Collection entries
============

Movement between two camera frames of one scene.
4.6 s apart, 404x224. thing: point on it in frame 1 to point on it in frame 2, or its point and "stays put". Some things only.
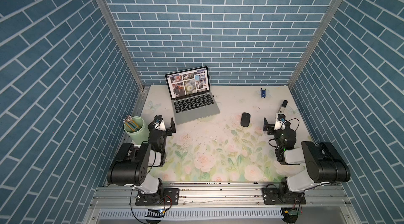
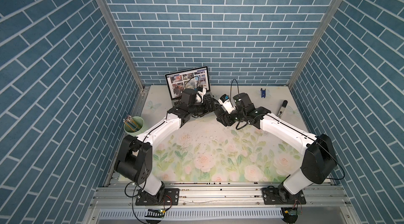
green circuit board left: [155, 213] stays put
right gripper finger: [265, 124] to [220, 113]
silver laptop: [190, 94] stays put
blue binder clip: [263, 93] stays put
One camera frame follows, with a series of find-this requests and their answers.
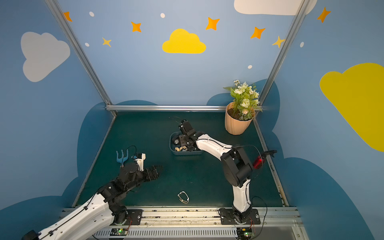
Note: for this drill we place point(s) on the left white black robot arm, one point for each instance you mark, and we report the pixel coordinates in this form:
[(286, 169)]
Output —
[(103, 209)]

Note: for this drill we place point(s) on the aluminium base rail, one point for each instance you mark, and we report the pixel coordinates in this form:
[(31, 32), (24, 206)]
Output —
[(203, 223)]

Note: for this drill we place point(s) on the peach ribbed flower pot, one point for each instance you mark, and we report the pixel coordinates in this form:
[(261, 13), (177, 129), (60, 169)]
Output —
[(234, 126)]

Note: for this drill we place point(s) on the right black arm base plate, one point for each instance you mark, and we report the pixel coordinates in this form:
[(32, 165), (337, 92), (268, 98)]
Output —
[(234, 217)]

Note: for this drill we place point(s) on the aluminium frame left post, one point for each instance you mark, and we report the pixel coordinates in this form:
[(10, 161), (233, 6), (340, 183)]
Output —
[(64, 24)]

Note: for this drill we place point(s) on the beige square watch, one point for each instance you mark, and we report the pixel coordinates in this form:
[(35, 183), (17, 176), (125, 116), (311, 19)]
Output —
[(179, 149)]

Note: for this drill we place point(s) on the red spray bottle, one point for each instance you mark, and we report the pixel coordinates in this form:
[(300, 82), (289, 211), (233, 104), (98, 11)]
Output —
[(260, 160)]

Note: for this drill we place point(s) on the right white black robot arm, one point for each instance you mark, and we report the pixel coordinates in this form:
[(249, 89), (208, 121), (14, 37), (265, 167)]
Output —
[(236, 166)]

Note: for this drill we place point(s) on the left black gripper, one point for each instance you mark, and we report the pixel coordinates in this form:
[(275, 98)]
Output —
[(149, 173)]

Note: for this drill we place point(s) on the silver bracelet watch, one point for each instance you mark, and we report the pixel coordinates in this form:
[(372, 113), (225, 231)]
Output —
[(183, 197)]

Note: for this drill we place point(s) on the left green circuit board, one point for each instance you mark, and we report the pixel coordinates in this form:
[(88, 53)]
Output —
[(119, 232)]

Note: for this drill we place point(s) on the artificial white flower plant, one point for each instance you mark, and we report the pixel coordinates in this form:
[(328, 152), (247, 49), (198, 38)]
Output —
[(245, 101)]

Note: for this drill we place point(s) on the aluminium frame back bar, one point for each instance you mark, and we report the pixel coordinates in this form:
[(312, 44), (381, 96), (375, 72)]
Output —
[(161, 108)]

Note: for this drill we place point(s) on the blue plastic storage box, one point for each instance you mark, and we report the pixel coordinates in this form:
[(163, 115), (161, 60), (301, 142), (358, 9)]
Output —
[(184, 152)]

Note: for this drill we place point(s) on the black band smartwatch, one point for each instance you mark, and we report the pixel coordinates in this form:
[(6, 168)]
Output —
[(176, 140)]

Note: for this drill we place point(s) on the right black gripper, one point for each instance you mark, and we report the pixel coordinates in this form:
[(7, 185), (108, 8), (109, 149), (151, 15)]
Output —
[(183, 139)]

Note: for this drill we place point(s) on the green circuit board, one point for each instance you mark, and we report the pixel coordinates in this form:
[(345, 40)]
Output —
[(119, 232), (244, 233)]

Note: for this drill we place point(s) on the blue garden fork wooden handle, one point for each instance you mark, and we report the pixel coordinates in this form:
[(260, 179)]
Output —
[(122, 157)]

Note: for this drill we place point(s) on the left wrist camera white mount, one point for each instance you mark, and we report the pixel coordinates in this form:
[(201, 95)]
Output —
[(139, 159)]

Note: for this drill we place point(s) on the right green circuit board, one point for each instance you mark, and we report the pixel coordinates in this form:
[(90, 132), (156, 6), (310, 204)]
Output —
[(244, 233)]

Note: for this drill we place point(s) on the aluminium frame post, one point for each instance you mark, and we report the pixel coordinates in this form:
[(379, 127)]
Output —
[(291, 34), (64, 24)]

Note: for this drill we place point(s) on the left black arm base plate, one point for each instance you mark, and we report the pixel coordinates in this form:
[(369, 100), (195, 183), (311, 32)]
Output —
[(132, 217)]

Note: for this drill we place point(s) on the aluminium frame right post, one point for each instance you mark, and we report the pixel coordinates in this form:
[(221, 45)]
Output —
[(291, 34)]

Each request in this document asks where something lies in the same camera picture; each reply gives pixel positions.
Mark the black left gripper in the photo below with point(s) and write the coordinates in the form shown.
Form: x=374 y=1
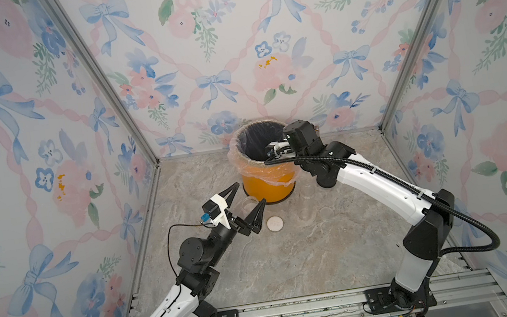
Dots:
x=246 y=227

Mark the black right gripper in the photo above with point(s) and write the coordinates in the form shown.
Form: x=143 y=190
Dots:
x=280 y=149

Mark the white flower tea jar lid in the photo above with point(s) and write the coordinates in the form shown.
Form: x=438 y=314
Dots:
x=275 y=224

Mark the white-lidded flower tea jar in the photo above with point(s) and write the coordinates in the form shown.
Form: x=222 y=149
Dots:
x=248 y=205

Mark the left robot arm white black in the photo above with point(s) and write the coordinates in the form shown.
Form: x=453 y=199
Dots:
x=195 y=270

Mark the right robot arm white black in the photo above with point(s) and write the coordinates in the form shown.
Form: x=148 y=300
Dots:
x=337 y=162

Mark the orange trash bin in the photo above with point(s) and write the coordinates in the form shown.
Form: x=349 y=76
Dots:
x=261 y=190

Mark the clear plastic bin liner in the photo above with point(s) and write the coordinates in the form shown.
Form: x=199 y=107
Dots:
x=247 y=153

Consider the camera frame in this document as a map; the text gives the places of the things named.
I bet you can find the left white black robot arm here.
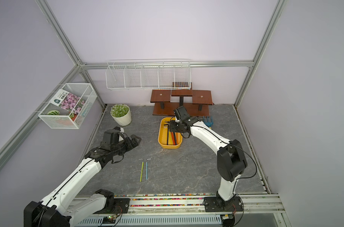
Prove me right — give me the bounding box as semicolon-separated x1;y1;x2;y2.
23;131;142;227

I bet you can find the green small hex key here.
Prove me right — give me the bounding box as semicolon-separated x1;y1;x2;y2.
138;159;144;185

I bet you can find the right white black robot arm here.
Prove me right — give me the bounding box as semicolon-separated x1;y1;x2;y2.
168;106;258;213

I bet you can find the thin black hex key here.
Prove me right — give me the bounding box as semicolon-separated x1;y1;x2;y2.
163;121;171;134

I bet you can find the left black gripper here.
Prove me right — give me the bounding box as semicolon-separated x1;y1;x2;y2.
112;134;142;156

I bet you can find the white wire wall basket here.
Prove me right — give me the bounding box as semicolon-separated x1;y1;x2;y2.
38;83;97;129

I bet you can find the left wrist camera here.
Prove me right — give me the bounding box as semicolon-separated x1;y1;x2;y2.
101;127;124;145

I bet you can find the long black hex key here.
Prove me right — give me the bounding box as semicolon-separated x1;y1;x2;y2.
166;132;170;145

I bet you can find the brown wooden tiered stand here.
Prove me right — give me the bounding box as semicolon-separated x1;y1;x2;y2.
150;85;214;117

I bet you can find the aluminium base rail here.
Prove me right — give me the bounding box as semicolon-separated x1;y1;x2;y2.
42;193;292;227

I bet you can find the blue small hex key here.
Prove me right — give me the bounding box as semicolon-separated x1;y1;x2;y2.
145;158;152;181

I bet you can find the white pot green plant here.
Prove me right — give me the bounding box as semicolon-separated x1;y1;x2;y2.
110;104;132;126

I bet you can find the yellow plastic storage box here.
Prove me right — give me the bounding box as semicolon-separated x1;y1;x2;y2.
158;117;183;149

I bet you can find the blue toy garden rake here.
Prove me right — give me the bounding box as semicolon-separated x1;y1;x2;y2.
203;116;214;128

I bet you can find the long white wire shelf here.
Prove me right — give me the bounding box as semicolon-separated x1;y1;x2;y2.
105;59;192;90

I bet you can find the flower seed packet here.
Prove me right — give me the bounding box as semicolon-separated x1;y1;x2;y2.
49;89;86;115

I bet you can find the small dark tray in shelf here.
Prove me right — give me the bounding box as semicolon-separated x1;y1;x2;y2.
172;81;191;89

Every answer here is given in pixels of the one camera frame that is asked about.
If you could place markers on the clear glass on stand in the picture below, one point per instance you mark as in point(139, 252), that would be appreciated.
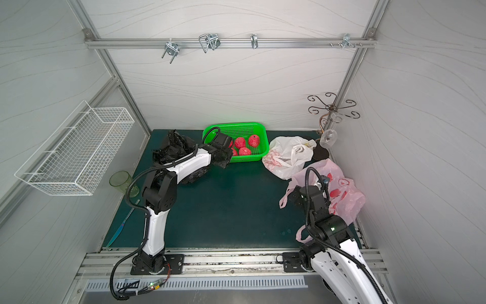
point(328, 138)

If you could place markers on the metal clamp hook middle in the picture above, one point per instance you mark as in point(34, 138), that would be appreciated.
point(209, 41)

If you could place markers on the white wire basket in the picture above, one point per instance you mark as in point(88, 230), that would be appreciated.
point(73, 160)

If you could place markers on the metal clamp hook left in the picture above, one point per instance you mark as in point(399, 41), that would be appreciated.
point(172, 50)

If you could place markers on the white printed plastic bag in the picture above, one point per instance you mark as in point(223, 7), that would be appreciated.
point(288, 155)

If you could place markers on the metal clamp hook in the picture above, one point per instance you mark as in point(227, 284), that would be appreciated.
point(172, 50)
point(209, 41)

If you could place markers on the bronze curled hook stand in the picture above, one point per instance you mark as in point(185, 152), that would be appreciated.
point(330, 116)

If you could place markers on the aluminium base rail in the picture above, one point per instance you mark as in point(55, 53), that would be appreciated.
point(194, 262)

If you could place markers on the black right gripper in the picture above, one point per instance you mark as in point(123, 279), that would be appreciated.
point(304, 195)

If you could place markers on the metal bracket right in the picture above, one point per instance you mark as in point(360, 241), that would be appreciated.
point(346, 42)

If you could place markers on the green plastic basket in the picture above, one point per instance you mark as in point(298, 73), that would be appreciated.
point(242, 130)

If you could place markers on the black plastic bag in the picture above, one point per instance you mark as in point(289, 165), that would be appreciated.
point(173, 147)

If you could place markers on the aluminium crossbar rail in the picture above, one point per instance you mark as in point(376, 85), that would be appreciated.
point(226, 43)

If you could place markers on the small metal hook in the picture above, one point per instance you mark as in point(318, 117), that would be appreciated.
point(254, 41)

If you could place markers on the green translucent cup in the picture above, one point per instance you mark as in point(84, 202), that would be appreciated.
point(121, 181)

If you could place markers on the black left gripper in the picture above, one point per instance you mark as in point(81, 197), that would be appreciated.
point(173, 148)

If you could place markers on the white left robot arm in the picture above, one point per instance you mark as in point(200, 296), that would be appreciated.
point(180, 160)

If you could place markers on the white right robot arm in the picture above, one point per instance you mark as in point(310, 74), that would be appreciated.
point(332, 252)

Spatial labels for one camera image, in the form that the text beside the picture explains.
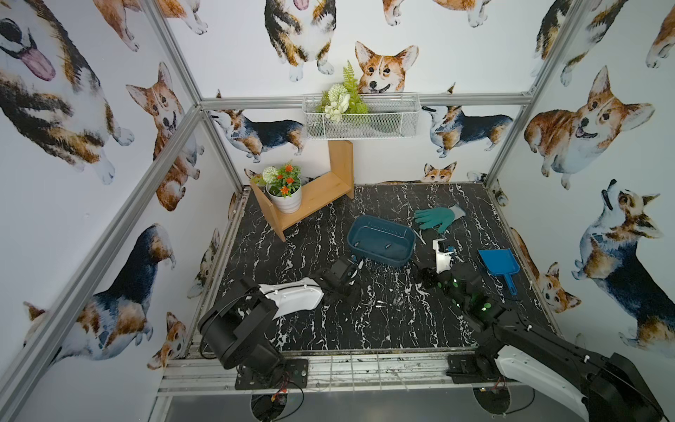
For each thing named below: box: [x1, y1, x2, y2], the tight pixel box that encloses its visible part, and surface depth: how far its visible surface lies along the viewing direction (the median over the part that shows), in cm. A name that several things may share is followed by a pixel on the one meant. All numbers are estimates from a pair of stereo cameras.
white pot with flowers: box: [250, 159, 303, 215], surface depth 97 cm
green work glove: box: [413, 204, 466, 234], surface depth 112 cm
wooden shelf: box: [250, 139, 355, 243], surface depth 109 cm
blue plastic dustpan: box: [478, 248, 521, 296], surface depth 98 cm
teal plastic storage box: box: [347, 215, 417, 267], surface depth 105 cm
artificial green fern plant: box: [314, 59, 369, 124], surface depth 82 cm
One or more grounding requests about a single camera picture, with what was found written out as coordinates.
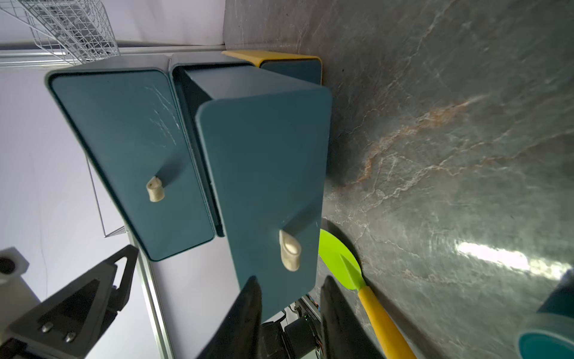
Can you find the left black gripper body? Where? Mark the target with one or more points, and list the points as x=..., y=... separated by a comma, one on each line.
x=69, y=323

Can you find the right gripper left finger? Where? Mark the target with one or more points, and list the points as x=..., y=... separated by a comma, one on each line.
x=238, y=334

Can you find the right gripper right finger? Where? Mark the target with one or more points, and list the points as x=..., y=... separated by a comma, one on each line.
x=343, y=335

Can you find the teal drawer cabinet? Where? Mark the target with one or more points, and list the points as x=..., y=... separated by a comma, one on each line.
x=195, y=145

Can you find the teal top drawer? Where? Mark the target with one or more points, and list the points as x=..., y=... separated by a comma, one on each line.
x=130, y=126

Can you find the teal drawer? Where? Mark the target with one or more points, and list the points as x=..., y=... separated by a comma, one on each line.
x=263, y=139
x=130, y=126

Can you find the dark green paint can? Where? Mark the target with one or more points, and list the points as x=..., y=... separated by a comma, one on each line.
x=549, y=332

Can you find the yellow bottom drawer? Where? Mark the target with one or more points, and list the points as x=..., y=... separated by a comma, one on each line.
x=304, y=67

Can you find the green toy shovel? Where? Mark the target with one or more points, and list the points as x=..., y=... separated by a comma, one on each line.
x=344, y=266

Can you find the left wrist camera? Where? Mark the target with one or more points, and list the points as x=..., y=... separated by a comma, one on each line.
x=17, y=298

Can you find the long white wire basket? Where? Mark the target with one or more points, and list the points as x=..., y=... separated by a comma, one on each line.
x=74, y=31

============

Please show every line above that includes the word "plant".

> WORKED SOLUTION:
Note: for this drill we place point(s) on the artificial white flower plant, one point for each instance you mark, and we report the pixel coordinates in this form:
I bet you can find the white pot green plant here.
artificial green fern plant: box: [314, 59, 369, 124], surface depth 82 cm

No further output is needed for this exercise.